Hace mucho tiempo,
en el reino de Eil, vivía un juglar que por dinero cantaba, bailaba, recitaba
poemas y hacía malabares ante todo el reino. Tocaba la bandurria día tras día,
noche tras noche. Hasta que un tarde invernal se percató del efecto que
producían sus canciones en la gente del pueblo. Si quería que bailaran,
bailaban. Si quería que lloraran, lloraban. Si quería que se pelearan, se peleaban…

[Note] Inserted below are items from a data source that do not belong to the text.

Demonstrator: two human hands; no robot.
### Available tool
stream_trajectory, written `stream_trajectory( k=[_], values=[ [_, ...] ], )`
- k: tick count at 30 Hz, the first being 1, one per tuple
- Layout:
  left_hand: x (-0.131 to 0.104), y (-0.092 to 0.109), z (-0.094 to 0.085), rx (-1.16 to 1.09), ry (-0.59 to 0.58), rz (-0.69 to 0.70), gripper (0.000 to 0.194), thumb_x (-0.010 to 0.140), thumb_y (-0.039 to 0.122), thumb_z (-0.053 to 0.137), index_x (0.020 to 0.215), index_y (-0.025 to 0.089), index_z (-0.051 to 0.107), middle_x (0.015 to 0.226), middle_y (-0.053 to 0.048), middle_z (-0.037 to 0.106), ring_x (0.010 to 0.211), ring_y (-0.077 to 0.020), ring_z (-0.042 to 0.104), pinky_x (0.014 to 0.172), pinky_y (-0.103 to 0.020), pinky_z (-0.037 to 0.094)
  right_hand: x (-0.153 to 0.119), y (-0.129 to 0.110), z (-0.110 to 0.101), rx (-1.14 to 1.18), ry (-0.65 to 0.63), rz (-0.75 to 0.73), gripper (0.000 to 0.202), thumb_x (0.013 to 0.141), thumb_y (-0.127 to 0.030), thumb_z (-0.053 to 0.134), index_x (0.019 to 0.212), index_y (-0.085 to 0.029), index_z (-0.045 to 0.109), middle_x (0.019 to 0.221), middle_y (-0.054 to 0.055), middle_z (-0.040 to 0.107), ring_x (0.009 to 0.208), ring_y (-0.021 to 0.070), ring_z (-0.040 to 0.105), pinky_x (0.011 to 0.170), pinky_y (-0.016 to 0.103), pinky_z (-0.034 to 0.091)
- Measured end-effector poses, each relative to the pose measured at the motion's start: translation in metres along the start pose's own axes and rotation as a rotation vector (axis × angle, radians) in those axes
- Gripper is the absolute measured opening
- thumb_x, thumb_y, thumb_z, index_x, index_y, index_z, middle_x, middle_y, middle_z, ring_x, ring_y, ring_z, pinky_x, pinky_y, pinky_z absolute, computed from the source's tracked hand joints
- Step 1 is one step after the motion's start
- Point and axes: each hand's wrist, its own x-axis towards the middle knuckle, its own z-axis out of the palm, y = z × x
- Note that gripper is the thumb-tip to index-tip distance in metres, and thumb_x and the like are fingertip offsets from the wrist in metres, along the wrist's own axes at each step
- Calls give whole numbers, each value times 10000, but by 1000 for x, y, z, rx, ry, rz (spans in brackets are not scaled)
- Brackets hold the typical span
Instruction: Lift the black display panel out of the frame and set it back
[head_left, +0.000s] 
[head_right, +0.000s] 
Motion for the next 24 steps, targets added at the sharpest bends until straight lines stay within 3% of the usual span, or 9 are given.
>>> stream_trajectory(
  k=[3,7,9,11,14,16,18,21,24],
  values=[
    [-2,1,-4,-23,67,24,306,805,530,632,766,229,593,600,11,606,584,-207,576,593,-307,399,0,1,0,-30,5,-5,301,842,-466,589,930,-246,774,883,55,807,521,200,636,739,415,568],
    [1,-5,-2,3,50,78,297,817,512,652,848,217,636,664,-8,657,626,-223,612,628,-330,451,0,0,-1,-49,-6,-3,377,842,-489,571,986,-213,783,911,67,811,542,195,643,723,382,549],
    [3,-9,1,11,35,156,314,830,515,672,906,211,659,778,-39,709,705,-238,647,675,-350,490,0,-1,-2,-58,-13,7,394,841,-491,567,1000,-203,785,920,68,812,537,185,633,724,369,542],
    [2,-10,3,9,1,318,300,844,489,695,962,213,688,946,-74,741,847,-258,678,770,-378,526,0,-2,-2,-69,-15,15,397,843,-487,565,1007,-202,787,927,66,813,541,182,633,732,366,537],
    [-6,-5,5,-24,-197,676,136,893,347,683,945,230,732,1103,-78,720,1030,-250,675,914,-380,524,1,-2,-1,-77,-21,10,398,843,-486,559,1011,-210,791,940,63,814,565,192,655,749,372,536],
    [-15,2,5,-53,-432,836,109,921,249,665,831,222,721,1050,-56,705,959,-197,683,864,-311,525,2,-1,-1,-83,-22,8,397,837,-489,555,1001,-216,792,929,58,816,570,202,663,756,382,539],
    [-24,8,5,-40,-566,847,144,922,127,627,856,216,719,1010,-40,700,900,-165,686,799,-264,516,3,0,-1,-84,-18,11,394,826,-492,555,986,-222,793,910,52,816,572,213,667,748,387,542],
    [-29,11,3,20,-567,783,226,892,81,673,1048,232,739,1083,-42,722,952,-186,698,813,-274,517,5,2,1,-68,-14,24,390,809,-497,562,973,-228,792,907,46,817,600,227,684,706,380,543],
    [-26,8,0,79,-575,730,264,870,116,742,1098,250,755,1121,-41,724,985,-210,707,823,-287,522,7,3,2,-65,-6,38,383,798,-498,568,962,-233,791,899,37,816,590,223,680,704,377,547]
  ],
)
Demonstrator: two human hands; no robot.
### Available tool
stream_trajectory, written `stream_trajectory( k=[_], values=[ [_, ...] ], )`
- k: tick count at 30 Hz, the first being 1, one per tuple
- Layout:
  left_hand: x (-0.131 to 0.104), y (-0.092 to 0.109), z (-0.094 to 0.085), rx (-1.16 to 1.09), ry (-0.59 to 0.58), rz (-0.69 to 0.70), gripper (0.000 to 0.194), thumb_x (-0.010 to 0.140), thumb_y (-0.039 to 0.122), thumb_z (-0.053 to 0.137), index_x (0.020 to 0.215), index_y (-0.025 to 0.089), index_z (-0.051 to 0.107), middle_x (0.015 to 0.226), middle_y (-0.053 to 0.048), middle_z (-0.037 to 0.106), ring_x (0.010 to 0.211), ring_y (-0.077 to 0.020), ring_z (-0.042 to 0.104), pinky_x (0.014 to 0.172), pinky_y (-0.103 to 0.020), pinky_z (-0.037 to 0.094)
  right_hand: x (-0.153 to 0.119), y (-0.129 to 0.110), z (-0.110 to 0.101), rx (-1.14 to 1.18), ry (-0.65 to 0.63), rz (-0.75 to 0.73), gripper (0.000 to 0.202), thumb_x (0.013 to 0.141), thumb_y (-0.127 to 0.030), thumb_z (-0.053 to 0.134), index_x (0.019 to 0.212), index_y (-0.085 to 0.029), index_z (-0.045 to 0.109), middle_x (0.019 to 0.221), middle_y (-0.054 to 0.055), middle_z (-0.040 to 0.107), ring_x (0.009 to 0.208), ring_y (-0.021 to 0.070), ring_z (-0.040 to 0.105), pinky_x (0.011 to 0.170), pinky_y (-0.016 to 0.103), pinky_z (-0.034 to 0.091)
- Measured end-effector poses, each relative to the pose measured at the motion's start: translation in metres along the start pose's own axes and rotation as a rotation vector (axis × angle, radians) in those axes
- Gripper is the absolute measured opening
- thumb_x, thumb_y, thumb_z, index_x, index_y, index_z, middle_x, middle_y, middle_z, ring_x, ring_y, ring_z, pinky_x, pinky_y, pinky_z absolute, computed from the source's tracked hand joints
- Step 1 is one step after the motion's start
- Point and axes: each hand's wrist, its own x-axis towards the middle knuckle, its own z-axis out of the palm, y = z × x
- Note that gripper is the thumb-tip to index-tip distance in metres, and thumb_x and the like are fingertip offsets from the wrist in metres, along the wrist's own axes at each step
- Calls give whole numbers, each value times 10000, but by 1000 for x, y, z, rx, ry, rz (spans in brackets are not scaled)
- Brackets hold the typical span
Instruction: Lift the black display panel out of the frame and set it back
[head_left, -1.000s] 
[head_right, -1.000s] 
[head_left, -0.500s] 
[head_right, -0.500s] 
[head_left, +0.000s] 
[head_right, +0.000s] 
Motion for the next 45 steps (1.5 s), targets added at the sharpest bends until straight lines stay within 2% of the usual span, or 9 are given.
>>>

Aprendió a dominar ese poder y su fama
comenzó a extenderse. Claramente, los ciudadanos desconocían aquel tipo de
magia y se entregaban ciegos a su poder. Unos meses después, el juglar comenzó
a tocar para la corte. Recitaba sus más hermosas baladas y sus más triste
poemas. Comprobó que en la corte surtía el mismo efecto. Toda la nobleza
sucumbía ante aquel humilde ciudadano tocando su instrumento y le colmaban de
dinero.
En aquellos tiempos la nobleza no estaba
muy bien vista para los ciudadanos de clase baja, y como era de esperar, el juglar
pensó en matarles cuando hubiera conseguido suficiente dinero como para vivir
el resto de su vida sin trabajar. Tocó una melodía terriblemente melancólica y
con una moribunda, pero increíble voz, cantó. Cantó, llamando a la muerte.
Cantó, con versos envenenados. Cantó, cantó y la muerte apareció. Se llevó al
rey y a su reina, al príncipe y a la princesa; y con ellos media corte del
palacio real. Cantó sin parar hasta que acabó con todos y aún siguió cantando.
Solo quedaban el juglar y la muerte, y el juglar le cantó a la muerte. Se le
ocurrió la estúpida idea de intentar matarla. Pero sus planes se torcieron. Durante
unas horas la muerte le escuchó y se maravilló con la canción. Tanto se
maravilló que se llevó al juglar donde nadie pudiera escucharle. Nadie más, excepto
ella misma.
Se dice
que, desde aquel momento, cuando alguien esta apunto de morir, puede escuchar
al juglar cantar con todo su pesar, condenado a morar en la muerte eterna, cuyo
final, ni la fe ni el deseo logra alcanzar.